Ki-67 is highly expressed in proliferating cells, a characteristic that made the protein a very important proliferation marker widely used in the clinic. However, the molecular functions and properties of Ki-67 remained quite obscure for a long time. Only recently important discoveries have shed some light on its function and shown that Ki-67 has a major role in the formation of mitotic chromosome periphery compartment, it is associated with protein phosphatase one (PP1) and regulates chromatin function in interphase and mitosis. In this review, we discuss the role of Ki-67 during cell division. Specifically, we focus on the importance of Ki-67 in chromosome individualisation at mitotic entry (prometaphase) and its contribution to chromosome clustering and nuclear remodelling during mitotic exit.

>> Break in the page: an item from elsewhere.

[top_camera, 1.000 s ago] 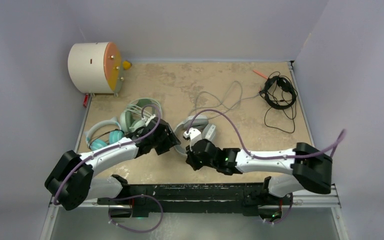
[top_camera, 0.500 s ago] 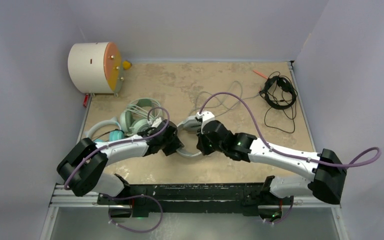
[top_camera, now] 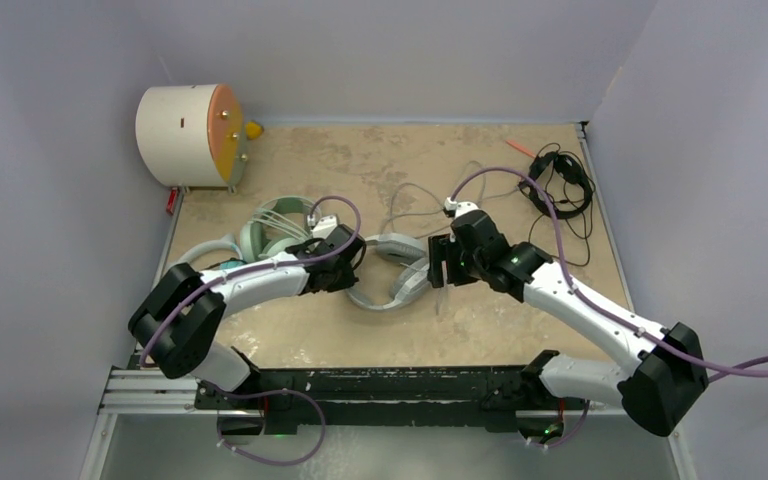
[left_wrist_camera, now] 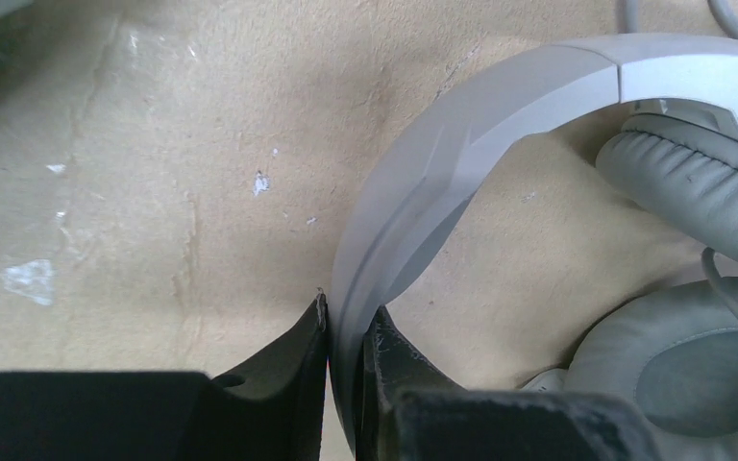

Keywords: Ki-67; chromosomes; mitosis.

Figure 1.. Ki-67 depletion leads to abnormal chromosome clustering in metaphase.

(A) Interphase and mitotic stages of HCT116 cells in the presence (Control) or absence (Ki-67 depletion) of Ki-67. Ki-67 in green, tubulin in red and DNA in blue. The panels from left to right present an interphase nucleus (1, 1′), prometaphase (2, 2′), metaphase (3, 3′), anaphase (4, 4′) and telophase (5, 5′). (B) Metaphase chromosomes of HeLa cells with (top panel — Control) or without (bottom panel — Ki-67 depletion) Ki-67 after paraformaldehyde fixation. (C) Electron microscopy images of metaphase chromosomes from HeLa cells with (top panel — Control) or without (bottom panel — Ki-67 depletion) Ki-67. Images are courtesy of Daniel Booth, Nottingham. (D) Metaphase chromosome spreads of nocodazole arrested HeLa cells with (top panel — Control) or without (bottom panel — Ki-67 depletion) Ki-67.

Figure 2.. A charge-dynamic model for Ki-67 function during mitosis.

(A) Schematic diagram of Ki-67 and its domains. The numbers indicate the amino acids. (B) Lollypop graph representing all the known phosphorylation sites (blue), the tandem repeats (K1: green), the FHA domain (F: light blue) and the PP1 binding site (P: orange) (from https://www.phosphosite.org). (C) Table indicating the net charge of Ki-67 when de-phosphorylated or phosphorylated. (D) Diagram showing the localisation of Ki-67 (green) during mitotic progression. (E) Scheme representing a possible model for a repulsive function of Ki-67(green) in early mitosis and a cohesive function in late mitosis. Phosphorylations are represented by the red circles.